**Problem**
Determine the number of lines in the listing below that hold the word "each". Write the number alone.

**Given information**
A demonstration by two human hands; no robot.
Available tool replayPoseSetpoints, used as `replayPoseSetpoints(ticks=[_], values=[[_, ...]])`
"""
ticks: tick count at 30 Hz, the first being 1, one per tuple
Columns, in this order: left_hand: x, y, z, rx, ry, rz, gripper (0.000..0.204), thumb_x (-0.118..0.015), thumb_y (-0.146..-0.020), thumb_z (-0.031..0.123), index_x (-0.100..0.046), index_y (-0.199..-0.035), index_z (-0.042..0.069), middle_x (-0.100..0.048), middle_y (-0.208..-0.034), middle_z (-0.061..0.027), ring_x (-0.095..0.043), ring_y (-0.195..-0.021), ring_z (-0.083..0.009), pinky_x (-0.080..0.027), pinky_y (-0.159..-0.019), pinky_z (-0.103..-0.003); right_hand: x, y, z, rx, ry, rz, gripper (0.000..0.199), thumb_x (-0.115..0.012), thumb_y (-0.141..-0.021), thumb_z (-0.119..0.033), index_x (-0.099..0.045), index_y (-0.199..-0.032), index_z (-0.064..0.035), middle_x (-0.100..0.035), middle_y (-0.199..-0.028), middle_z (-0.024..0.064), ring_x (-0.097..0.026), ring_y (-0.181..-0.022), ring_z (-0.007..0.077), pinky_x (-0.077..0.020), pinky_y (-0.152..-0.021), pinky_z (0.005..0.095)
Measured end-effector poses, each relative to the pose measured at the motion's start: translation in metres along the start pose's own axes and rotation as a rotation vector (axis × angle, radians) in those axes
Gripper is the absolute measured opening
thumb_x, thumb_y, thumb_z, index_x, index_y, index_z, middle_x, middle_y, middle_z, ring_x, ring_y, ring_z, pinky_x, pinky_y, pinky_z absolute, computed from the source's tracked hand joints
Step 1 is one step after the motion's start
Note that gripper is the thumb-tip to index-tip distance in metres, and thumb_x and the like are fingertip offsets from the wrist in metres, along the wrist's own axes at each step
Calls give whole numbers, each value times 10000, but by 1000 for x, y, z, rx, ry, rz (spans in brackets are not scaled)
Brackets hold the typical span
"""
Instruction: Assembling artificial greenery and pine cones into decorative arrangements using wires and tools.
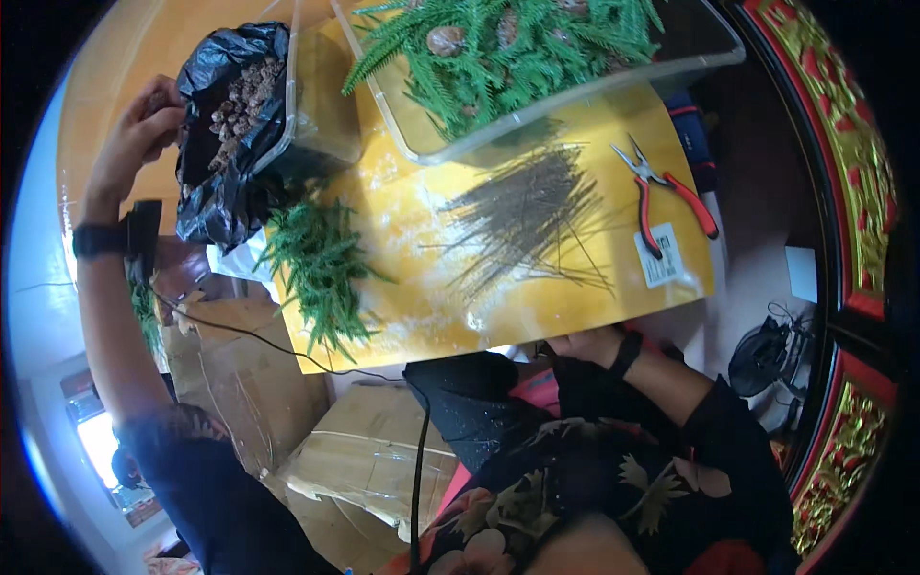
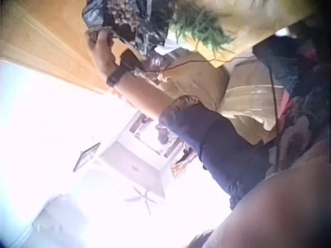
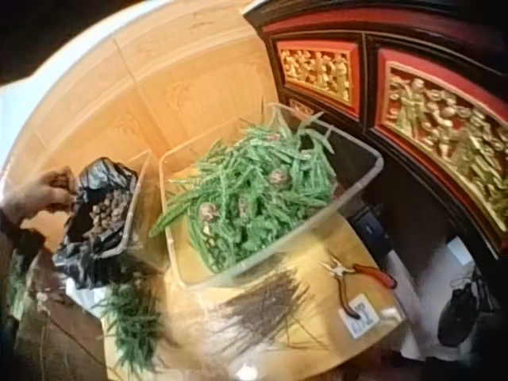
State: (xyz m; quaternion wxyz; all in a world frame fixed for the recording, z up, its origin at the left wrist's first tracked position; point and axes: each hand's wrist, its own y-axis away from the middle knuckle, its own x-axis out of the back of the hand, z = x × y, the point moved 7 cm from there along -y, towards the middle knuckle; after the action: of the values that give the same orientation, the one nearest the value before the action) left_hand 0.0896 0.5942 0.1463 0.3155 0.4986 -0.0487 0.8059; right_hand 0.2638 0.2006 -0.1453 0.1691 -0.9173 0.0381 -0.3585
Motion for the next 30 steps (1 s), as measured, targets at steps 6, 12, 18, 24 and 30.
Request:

**Solution below**
4